| Work item |
From the records below, transcribe only the lines running from the one with "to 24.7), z" through the one with "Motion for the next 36". Keep both of those end lines.

| Information supplied |

-- Opening Marker --

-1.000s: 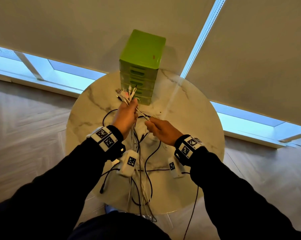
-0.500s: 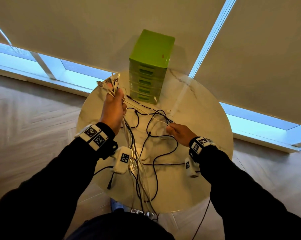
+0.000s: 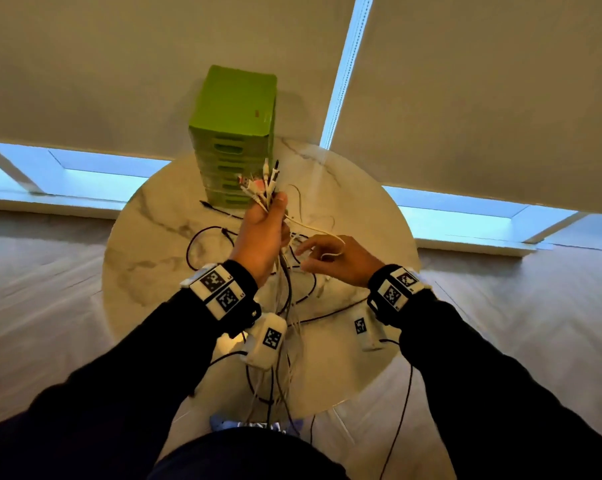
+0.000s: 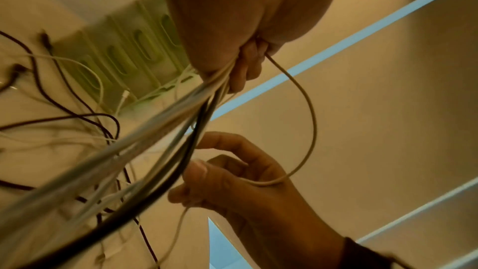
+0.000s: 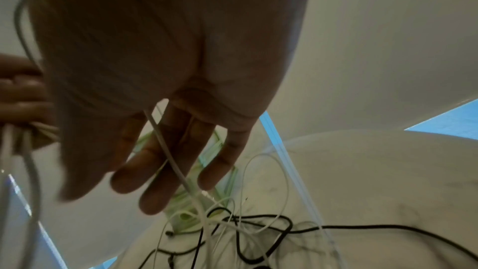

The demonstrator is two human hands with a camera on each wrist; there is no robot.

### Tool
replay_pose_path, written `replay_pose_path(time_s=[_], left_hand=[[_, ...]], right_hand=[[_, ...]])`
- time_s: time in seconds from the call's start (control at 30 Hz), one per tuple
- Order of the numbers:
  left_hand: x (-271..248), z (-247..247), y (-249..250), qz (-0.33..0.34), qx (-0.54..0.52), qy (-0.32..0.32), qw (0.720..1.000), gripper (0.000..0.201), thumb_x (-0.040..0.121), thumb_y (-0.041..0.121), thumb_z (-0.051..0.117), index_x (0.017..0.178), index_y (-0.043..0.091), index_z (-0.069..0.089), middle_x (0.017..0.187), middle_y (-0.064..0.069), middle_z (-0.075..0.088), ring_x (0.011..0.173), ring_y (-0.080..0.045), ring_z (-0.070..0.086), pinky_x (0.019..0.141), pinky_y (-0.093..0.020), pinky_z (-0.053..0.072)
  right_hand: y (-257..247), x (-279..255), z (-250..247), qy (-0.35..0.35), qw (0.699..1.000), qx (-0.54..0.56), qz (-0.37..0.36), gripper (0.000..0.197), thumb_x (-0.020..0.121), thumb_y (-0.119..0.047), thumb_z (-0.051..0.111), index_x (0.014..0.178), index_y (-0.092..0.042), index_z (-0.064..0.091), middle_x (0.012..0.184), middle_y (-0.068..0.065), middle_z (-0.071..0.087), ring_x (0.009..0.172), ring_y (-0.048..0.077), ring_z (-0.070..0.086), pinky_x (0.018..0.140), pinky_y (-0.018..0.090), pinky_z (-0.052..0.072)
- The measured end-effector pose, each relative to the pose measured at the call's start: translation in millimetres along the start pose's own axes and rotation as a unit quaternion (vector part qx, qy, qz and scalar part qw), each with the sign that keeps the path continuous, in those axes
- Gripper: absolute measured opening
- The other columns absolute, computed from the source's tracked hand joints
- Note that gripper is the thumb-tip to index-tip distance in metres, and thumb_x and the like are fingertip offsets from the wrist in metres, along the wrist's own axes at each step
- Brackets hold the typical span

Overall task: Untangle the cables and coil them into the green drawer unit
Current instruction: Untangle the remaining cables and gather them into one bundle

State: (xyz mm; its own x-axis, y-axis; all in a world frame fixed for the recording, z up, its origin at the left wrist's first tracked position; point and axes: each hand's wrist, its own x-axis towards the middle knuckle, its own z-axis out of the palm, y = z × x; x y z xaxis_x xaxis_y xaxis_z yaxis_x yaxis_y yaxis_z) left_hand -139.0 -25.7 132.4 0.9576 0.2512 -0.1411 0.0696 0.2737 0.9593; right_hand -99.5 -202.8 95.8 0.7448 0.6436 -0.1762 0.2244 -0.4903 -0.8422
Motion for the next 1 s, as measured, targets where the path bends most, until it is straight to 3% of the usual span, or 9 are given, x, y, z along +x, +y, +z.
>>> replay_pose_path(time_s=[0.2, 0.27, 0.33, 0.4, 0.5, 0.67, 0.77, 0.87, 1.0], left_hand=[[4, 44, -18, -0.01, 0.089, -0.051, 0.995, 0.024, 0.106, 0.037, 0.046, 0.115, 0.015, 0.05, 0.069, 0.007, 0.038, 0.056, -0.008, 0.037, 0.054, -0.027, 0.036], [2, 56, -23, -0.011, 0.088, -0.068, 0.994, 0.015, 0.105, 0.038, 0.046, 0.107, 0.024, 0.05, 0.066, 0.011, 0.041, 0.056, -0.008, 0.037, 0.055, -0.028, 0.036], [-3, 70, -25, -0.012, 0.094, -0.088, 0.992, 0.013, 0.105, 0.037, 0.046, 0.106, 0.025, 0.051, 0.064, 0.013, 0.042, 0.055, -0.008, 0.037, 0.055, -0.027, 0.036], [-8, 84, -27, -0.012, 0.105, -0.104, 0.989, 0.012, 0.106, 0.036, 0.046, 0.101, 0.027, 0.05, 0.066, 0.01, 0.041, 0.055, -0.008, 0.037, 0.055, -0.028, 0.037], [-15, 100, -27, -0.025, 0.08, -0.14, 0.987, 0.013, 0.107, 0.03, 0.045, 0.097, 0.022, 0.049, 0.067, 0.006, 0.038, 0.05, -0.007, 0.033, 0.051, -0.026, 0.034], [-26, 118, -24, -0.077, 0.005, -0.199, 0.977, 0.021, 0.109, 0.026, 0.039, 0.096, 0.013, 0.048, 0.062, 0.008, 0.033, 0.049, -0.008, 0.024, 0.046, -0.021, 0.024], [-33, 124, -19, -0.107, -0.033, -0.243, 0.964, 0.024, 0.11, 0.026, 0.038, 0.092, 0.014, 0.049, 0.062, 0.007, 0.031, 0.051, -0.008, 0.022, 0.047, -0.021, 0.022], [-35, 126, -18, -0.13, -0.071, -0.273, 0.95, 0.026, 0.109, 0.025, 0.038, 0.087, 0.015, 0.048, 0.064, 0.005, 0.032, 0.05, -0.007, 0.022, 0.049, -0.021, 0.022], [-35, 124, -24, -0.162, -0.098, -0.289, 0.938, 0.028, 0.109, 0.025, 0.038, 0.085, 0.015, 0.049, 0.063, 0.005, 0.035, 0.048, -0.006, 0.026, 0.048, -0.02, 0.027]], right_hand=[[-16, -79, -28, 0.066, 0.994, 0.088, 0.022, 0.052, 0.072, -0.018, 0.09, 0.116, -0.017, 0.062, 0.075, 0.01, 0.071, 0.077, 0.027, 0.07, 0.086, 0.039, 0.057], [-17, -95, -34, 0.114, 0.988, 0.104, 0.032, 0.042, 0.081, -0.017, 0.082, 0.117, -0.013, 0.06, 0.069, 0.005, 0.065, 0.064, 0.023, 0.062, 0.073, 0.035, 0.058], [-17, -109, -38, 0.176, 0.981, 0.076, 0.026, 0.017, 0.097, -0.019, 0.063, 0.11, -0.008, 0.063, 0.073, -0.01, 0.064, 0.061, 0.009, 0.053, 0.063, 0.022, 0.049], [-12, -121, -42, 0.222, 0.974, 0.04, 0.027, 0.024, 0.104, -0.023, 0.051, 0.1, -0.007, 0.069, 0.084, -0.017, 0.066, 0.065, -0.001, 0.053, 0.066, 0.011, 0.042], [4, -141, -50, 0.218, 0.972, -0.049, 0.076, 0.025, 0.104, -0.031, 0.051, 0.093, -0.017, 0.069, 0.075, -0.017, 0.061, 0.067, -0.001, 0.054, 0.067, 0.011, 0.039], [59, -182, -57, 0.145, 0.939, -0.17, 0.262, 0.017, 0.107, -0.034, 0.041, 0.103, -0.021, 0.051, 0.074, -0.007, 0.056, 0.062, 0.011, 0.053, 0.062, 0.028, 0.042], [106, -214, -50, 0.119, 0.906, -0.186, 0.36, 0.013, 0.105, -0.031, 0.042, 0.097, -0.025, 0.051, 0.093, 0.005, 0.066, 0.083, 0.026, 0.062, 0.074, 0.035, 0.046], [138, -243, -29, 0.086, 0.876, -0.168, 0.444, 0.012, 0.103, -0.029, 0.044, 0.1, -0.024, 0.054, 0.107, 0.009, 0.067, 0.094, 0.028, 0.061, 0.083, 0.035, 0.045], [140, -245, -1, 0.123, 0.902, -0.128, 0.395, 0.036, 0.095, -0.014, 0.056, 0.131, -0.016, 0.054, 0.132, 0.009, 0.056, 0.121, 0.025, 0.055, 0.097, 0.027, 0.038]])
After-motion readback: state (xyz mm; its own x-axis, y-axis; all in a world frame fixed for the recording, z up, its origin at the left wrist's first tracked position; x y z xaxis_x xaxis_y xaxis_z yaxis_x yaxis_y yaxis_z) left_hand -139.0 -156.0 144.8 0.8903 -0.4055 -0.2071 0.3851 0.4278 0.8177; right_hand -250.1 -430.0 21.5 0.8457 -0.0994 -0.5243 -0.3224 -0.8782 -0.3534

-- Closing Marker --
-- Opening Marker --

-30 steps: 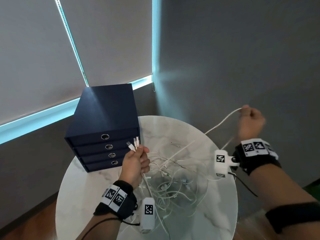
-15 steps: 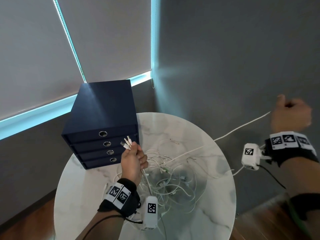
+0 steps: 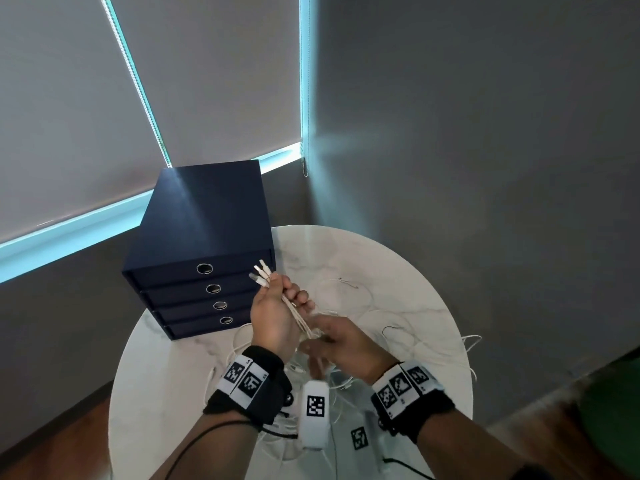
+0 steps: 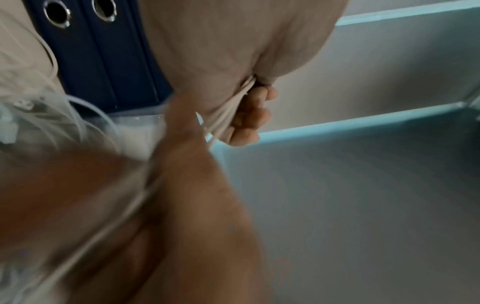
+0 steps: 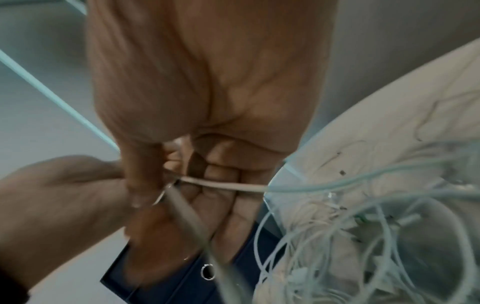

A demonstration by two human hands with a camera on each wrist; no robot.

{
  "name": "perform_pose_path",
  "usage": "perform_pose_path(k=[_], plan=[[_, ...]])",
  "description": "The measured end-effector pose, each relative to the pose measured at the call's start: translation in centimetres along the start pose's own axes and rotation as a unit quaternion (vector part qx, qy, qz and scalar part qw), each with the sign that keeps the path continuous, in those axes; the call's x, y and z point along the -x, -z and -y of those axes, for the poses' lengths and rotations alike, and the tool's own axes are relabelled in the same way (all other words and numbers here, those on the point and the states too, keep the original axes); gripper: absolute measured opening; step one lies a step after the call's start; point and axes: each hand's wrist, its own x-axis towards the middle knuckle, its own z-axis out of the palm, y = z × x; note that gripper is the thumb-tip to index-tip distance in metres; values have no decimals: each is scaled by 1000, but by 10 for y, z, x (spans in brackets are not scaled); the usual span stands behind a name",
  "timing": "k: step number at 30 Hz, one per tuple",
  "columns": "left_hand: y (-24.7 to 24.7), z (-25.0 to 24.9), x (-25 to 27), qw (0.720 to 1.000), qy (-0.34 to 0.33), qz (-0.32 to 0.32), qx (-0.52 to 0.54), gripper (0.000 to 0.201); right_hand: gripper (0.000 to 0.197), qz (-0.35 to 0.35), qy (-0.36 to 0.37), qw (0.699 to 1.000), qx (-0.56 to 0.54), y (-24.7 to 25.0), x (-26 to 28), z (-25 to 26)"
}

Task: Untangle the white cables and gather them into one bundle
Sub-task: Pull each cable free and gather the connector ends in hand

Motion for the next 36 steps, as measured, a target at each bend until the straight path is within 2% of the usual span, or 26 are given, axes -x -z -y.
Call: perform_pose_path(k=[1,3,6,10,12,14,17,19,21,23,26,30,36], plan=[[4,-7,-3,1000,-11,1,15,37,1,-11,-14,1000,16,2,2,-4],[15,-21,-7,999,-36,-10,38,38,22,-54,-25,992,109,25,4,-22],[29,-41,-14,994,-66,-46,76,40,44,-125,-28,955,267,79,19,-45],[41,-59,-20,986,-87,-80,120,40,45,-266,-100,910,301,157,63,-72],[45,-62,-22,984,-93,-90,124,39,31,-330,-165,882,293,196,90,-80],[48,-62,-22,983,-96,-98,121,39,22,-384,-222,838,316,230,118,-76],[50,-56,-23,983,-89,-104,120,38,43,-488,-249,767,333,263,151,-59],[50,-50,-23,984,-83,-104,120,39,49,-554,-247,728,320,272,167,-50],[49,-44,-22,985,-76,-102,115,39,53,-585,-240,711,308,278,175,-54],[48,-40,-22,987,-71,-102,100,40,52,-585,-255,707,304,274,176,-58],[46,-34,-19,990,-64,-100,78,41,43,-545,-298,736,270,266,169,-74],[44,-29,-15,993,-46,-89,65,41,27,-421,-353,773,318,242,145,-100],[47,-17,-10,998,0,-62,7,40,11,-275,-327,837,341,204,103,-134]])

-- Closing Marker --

| Output for this exercise |
  "columns": "left_hand: y (-24.7 to 24.7), z (-25.0 to 24.9), x (-25 to 27), qw (0.720 to 1.000), qy (-0.34 to 0.33), qz (-0.32 to 0.32), qx (-0.52 to 0.54), gripper (0.000 to 0.201); right_hand: gripper (0.000 to 0.197), qz (-0.35 to 0.35), qy (-0.36 to 0.37), qw (0.699 to 1.000), qx (-0.56 to 0.54), y (-24.7 to 25.0), x (-26 to 28), z (-25 to 26)"
}

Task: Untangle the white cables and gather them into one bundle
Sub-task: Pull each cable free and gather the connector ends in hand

Motion for the next 36 steps, as measured, a target at each bend until the straight path is within 2% of the usual span, or 26 are given, axes -x -z -y.

There is no more output for this exercise.